• [Assigned task] What you return should match the material below line for line, except that no image appears in it.

--- START ---

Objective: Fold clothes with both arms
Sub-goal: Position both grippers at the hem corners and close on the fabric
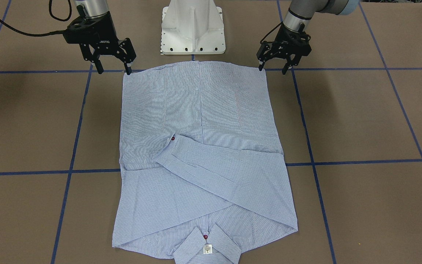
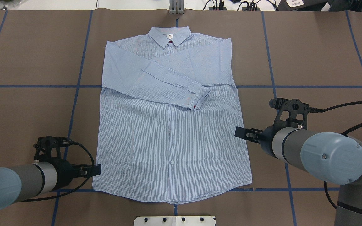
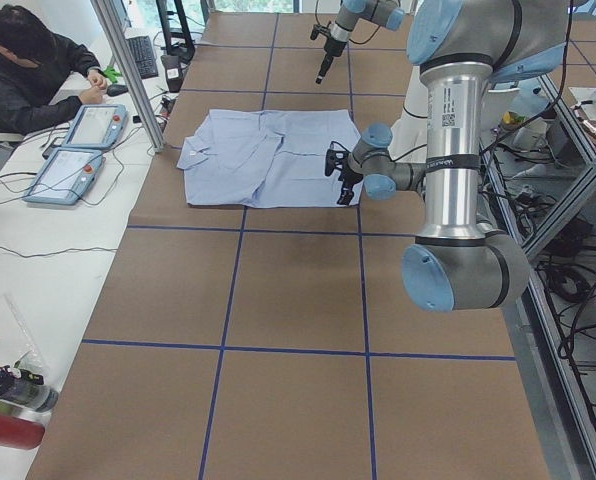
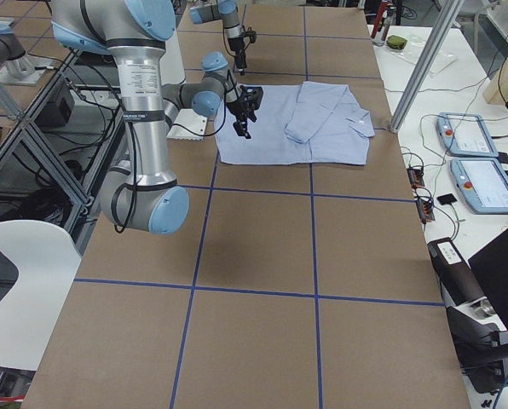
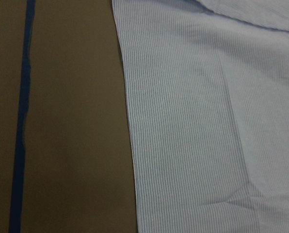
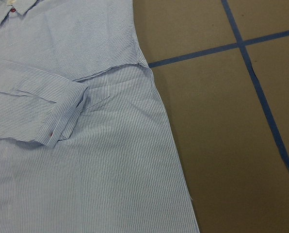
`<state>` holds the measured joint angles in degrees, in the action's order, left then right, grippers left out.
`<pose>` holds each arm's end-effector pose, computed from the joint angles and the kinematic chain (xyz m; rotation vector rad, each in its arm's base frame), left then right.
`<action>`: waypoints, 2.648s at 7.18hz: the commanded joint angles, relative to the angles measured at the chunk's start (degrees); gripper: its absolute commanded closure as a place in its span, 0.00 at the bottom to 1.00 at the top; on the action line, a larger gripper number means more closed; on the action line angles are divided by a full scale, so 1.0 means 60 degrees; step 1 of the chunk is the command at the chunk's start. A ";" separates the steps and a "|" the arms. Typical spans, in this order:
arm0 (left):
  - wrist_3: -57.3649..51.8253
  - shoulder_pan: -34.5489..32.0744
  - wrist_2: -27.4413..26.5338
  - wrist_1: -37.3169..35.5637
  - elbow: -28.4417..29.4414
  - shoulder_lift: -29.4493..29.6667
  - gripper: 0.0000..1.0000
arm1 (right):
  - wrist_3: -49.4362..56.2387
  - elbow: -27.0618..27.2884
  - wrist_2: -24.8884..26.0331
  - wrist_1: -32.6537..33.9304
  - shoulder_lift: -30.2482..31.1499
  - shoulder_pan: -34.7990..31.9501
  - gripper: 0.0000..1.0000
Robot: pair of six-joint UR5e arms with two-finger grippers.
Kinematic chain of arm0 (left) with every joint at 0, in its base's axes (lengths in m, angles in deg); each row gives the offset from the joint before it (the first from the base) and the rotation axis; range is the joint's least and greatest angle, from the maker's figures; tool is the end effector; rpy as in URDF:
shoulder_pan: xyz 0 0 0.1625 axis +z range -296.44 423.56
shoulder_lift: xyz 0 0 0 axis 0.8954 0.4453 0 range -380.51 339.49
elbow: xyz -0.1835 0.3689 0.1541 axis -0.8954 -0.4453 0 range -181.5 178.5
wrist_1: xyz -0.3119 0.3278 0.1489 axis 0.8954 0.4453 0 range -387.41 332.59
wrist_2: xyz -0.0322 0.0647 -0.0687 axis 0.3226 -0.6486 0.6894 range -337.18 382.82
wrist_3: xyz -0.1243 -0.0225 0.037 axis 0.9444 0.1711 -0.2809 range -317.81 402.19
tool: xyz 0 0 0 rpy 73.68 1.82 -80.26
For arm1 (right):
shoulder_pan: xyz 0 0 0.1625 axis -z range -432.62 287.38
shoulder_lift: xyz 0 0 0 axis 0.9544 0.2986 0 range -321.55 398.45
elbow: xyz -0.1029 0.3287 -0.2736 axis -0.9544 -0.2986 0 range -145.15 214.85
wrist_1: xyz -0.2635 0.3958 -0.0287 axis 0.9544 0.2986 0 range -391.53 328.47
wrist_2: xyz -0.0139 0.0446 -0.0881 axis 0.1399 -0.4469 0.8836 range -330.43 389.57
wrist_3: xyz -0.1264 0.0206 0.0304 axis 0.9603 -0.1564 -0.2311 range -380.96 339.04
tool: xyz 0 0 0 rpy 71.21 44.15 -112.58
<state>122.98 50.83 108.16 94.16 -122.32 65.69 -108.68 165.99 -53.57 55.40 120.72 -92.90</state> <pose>0.4971 -0.2600 0.3770 0.2673 0.9897 -0.0975 -0.4404 -0.3215 0.2559 0.2879 -0.8709 0.3460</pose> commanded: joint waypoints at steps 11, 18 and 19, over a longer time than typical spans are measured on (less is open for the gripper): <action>0.0684 0.0802 -0.0015 -0.0033 0.0772 0.0443 0.80 | 0.0000 -0.0015 0.0058 0.0000 0.0030 0.0009 0.00; 0.0699 0.0788 -0.0015 -0.0150 0.0625 0.0487 1.00 | -0.0305 -0.0015 0.0101 -0.0218 0.0469 0.0300 0.00; 0.0699 0.0788 -0.0015 -0.0136 0.0625 0.0487 1.00 | -0.0351 -0.0029 0.0522 -0.0669 0.0904 0.0679 0.00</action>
<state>127.18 55.60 108.04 93.25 -118.51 68.55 -110.02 165.88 -52.47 53.78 123.93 -90.98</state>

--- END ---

• [Exercise answer]
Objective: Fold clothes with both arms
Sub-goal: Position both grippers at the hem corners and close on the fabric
`<state>` holds the measured joint angles in degrees, in the action's order, left then right, grippers left out.
`<pose>` holds each arm's end-effector pose, computed from the joint angles and the kinematic chain (xyz m; rotation vector rad, each in its arm's base frame), left then right.
`<action>`: waypoints, 2.648s at 7.18hz: the commanded joint angles, relative to the angles measured at the chunk's start (degrees); gripper: its absolute commanded closure as a place in its span, 0.00 at the bottom to 1.00 at the top; on the action line, a larger gripper number means more closed; on the action line angles are divided by a full scale, so 1.0 means 60 degrees; step 1 of the chunk is the command at the chunk's start. A ";" separates the steps and a "|" the arms. Typical spans, in this order:
arm0 (left):
  - wrist_3: -57.3649..51.8253
  - shoulder_pan: -34.5489..32.0744
  - wrist_2: -27.4413..26.5338
  - wrist_1: -37.3169..35.5637
  - elbow: -28.4417..29.4414
  - shoulder_lift: -29.4493..29.6667
  - gripper: 0.0000..1.0000
arm1 (right):
  - wrist_3: -49.4362..56.2387
  - elbow: -27.0618..27.2884
  - wrist_2: -24.8884..26.0331
  - wrist_1: -32.6537..33.9304
  - shoulder_lift: -30.2482..31.1499
  - shoulder_pan: -34.7990..31.9501
  - gripper: 0.0000..1.0000
Robot: pair of six-joint UR5e arms with two-finger grippers.
Kinematic chain of arm0 (left) with every joint at 0, in its base's axes (lengths in m, angles in deg); each row gives the offset from the joint before it (the first from the base) and the rotation axis; range is the joint's least and greatest angle, from the maker's figures; tool is the end effector; rpy as in URDF:
shoulder_pan: xyz 0 0 0.1625 axis +z range -296.44 423.56
shoulder_lift: xyz 0 0 0 axis 0.8954 0.4453 0 range -380.51 339.49
elbow: xyz -0.1835 0.3689 0.1541 axis -0.8954 -0.4453 0 range -181.5 178.5
wrist_1: xyz -0.3119 0.3278 0.1489 axis 0.8954 0.4453 0 range -387.41 332.59
wrist_2: xyz -0.0322 0.0647 -0.0687 axis 0.3226 -0.6486 0.6894 range -337.18 382.82
wrist_3: xyz -0.1243 -0.0225 0.037 axis 0.9444 0.1711 -0.2809 range -317.81 402.19
tool: xyz 0 0 0 rpy 73.68 1.82 -80.26
For arm1 (right):
shoulder_pan: xyz 0 0 0.1625 axis -z range -432.62 287.38
shoulder_lift: xyz 0 0 0 axis 0.9544 0.2986 0 range -321.55 398.45
elbow: xyz -0.1029 0.3287 -0.2736 axis -0.9544 -0.2986 0 range -145.15 214.85
wrist_1: xyz -0.2635 0.3958 -0.0287 axis 0.9544 0.2986 0 range -391.53 328.47
wrist_2: xyz -0.0139 0.0446 -0.0881 axis 0.1399 -0.4469 0.8836 range -330.43 389.57
wrist_3: xyz -0.1264 0.0206 0.0304 axis 0.9603 -0.1564 -0.2311 range -380.96 339.04
tool: xyz 0 0 0 rpy 71.21 44.15 -112.58
<state>122.98 50.83 108.16 94.16 -122.32 65.69 -108.68 165.99 -53.57 55.40 120.72 -92.90</state> <pose>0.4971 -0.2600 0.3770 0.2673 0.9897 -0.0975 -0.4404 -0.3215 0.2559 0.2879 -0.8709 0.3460</pose> commanded: joint waypoints at steps 11, 18 and 19, over a longer time than typical spans are measured on (less is open for the gripper): <action>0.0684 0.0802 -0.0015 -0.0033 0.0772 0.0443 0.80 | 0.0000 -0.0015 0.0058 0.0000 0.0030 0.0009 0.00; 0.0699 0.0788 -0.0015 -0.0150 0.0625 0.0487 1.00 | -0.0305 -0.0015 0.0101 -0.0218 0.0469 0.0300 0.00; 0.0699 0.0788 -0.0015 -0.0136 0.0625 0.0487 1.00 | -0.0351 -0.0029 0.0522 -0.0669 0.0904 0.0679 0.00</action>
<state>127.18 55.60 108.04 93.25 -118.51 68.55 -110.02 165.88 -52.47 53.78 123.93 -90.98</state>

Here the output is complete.